I have a 3000 sq ft house and one Cisco Small Business WAP4410N that’s centrally located on my first floor. I have coverage everywhere indoors, upstairs, in the basement, outside in the yard and driveway and on the back deck.
Long live the wire!!!
wireless is so over used it just makes me laugh. We all want easy so we use wireless without an understanding of the technology.
First off it is a shared medium, all things that attach to it share the bandwidth. It is half duplex so it is tranmit or receive but not at the same time. It steps down to the lowest connection standard connected to it. (That’s why most use dual radios now)
Other electronics can cause interference with the wireless.
All these problems can be overcome with a direct connection from Ethernet. (Provided you run it to the IEEE standards.
Ok ok so running a wire is too much work... as stated above do not use a so called extender. A better radio and or additional radio in the house is the right way to do it. If you are running your music on it I would suggest dedicating a radio and making sure the channel is at least 2 off your other wireless in the house. This will prevent the other bandwidth hogs in the house from robbing your Tidal of wireless bandwidth.
For myself I will always go with the dedicated wire 😉. It is the simplest way to not introduce problems.
Tidal suggests 10Mb/s for 3 or more FLAC streams, and no less than 5Mb/s for a single stream. What is the data rate for your modem?
I have a >4000sq ft house and I use an extender.

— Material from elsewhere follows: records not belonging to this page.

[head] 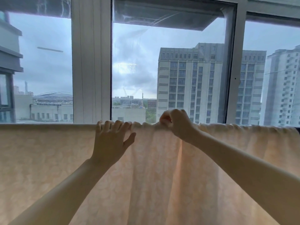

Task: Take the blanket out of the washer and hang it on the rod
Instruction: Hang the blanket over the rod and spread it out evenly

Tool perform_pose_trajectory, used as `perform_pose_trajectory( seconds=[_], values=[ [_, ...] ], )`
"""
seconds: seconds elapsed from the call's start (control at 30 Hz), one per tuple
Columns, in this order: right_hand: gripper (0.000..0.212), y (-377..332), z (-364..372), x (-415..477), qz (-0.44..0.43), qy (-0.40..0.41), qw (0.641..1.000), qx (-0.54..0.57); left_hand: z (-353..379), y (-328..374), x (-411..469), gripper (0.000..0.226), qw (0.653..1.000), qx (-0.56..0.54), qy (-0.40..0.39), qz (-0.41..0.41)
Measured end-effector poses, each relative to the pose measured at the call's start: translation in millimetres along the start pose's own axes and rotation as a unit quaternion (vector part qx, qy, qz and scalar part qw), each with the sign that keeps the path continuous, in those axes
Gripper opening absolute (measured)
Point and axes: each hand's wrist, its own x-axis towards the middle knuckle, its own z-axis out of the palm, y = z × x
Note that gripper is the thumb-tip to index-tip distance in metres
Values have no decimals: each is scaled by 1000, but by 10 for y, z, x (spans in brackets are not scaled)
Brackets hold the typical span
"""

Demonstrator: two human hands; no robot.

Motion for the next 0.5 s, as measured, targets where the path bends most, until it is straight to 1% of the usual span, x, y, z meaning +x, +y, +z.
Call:
perform_pose_trajectory(
  seconds=[0.1,0.2,0.37,0.5],
  values=[
    [10,125,-95,2,31,8,999,-17,1,20,13,47,1000,7,-9,3],
    [11,228,-143,-52,32,-1,999,-21,8,60,8,48,1000,10,1,14],
    [10,317,-107,-95,47,-5,998,-32,89,283,40,48,998,-22,32,55],
    [10,325,-119,-77,49,-9,998,-24,138,535,126,50,997,-27,29,71]
  ],
)
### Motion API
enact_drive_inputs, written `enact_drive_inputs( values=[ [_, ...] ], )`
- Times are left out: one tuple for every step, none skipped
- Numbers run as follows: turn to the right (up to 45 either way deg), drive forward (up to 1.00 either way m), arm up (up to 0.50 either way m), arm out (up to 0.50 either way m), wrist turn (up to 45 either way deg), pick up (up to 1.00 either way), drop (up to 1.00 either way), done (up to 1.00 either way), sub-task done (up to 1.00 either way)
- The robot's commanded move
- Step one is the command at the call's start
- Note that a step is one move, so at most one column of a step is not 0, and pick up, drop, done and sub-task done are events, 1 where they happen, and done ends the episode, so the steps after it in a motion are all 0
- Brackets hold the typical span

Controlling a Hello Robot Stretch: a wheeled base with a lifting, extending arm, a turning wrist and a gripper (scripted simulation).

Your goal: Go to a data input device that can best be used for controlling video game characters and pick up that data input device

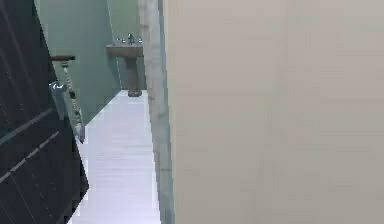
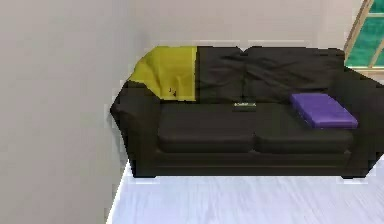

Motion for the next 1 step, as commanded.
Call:
enact_drive_inputs(
  values=[
    [-45.0,0.00,0.00,0.00,0.0,0.00,0.00,0.00,0.00]
  ],
)
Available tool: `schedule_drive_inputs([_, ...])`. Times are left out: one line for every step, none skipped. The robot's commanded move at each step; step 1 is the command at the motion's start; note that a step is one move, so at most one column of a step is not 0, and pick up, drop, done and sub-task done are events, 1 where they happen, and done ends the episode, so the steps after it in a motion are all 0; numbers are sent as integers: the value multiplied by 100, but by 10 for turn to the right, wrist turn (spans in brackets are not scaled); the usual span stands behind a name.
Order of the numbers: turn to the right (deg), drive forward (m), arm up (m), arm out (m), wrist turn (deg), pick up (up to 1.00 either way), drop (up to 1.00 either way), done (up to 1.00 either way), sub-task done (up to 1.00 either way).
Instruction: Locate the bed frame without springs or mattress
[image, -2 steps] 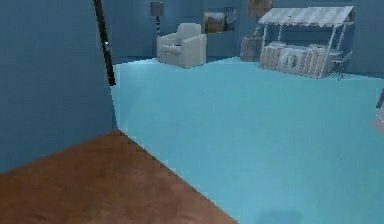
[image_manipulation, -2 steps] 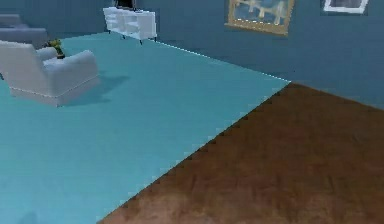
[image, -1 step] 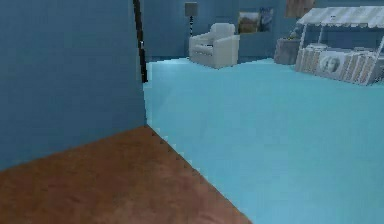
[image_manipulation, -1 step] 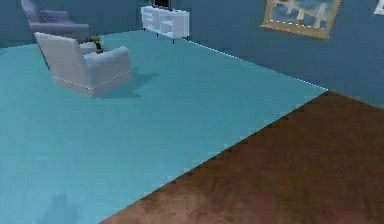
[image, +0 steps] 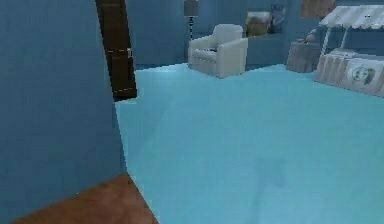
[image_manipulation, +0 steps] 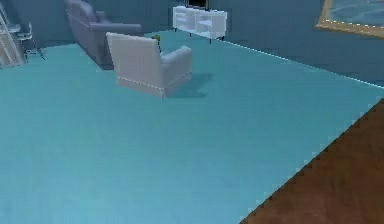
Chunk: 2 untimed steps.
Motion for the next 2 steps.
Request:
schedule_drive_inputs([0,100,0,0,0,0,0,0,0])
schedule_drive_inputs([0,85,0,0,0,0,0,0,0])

The house is long and the cable modem and the AC1750 WIFi router is in the basement at one end and an AC1750 extender was added in the middle to get acceptable use of the internet throughout.
My Spectrum connection is 120Mb/s on a good day, so the fact that it is split equally between the two routers is generally of no consequence as far as Tidal is concerned. However, there are times when Tidal is stalling and buffering and that has nothing to do with the internal wifi set up but everything to do with Spectrum (and /or Tidal). I've run internet speed tests when these events occur and sometimes it's Spectrum- it can drop down to less than 20Mb/s- or Tidal that's at fault.
The speed of the main router is 650Mbps for the 5GHz connection and for the extender 350Mb/s so neither is the bottleneck. The 5GHz connection largely immunizes the system from interference from microwaves, cell phones etc. Running ethernet would not, alas, improve the situation in this case.
Another option when you can't run a cable is to use a mesh network - our house has very thick internal stone walls that are a nightmare for wifi; I use a series of daisy-chained google mesh stations to get the signal to where it needs to be. These create an internal high speed network that hops from room to room then when a device tries to connect the mesh works out which station offers the strongest signal and routes the traffic to that one.